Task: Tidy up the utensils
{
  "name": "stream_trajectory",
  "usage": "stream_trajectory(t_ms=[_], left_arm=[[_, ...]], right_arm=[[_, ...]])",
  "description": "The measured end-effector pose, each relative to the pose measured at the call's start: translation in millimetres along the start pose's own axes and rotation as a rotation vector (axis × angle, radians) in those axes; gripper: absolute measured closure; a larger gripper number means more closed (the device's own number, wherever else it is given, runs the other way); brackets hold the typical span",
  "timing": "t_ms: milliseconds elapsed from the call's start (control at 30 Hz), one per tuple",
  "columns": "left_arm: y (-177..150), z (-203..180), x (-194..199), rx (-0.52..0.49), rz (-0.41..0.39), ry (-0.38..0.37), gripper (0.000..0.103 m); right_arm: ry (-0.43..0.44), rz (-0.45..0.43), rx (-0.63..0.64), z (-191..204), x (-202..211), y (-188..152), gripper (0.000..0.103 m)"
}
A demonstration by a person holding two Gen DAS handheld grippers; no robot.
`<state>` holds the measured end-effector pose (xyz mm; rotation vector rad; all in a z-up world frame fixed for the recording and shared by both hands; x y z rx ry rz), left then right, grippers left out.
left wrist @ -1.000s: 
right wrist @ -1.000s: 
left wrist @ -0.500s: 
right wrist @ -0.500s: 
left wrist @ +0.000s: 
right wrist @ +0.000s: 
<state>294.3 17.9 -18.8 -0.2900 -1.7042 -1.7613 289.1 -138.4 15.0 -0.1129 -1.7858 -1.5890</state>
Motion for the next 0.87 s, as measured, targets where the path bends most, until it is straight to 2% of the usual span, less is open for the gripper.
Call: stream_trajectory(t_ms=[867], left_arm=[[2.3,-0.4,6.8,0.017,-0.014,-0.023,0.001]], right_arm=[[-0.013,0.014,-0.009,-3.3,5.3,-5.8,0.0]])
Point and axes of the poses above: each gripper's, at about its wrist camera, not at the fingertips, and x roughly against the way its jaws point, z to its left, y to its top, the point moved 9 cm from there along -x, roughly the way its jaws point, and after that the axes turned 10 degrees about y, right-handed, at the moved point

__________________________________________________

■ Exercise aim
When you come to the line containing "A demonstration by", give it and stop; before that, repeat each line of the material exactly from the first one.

■ Result for this task
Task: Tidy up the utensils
{
  "name": "stream_trajectory",
  "usage": "stream_trajectory(t_ms=[_], left_arm=[[_, ...]], right_arm=[[_, ...]])",
  "description": "The measured end-effector pose, each relative to the pose measured at the call's start: translation in millimetres along the start pose's own axes and rotation as a rotation vector (axis × angle, radians) in those axes; gripper: absolute measured closure; a larger gripper number means more closed (the device's own number, wherever else it is given, runs the other way); brackets hold the typical span",
  "timing": "t_ms: milliseconds elapsed from the call's start (control at 30 Hz), one per tuple",
  "columns": "left_arm: y (-177..150), z (-203..180), x (-194..199), rx (-0.52..0.49), rz (-0.41..0.39), ry (-0.38..0.37), gripper (0.000..0.103 m); right_arm: ry (-0.43..0.44), rz (-0.45..0.43), rx (-0.63..0.64), z (-191..204), x (-202..211), y (-188..152), gripper (0.000..0.103 m)"
}
A demonstration by a person holding two Gen DAS handheld grippers; no robot.

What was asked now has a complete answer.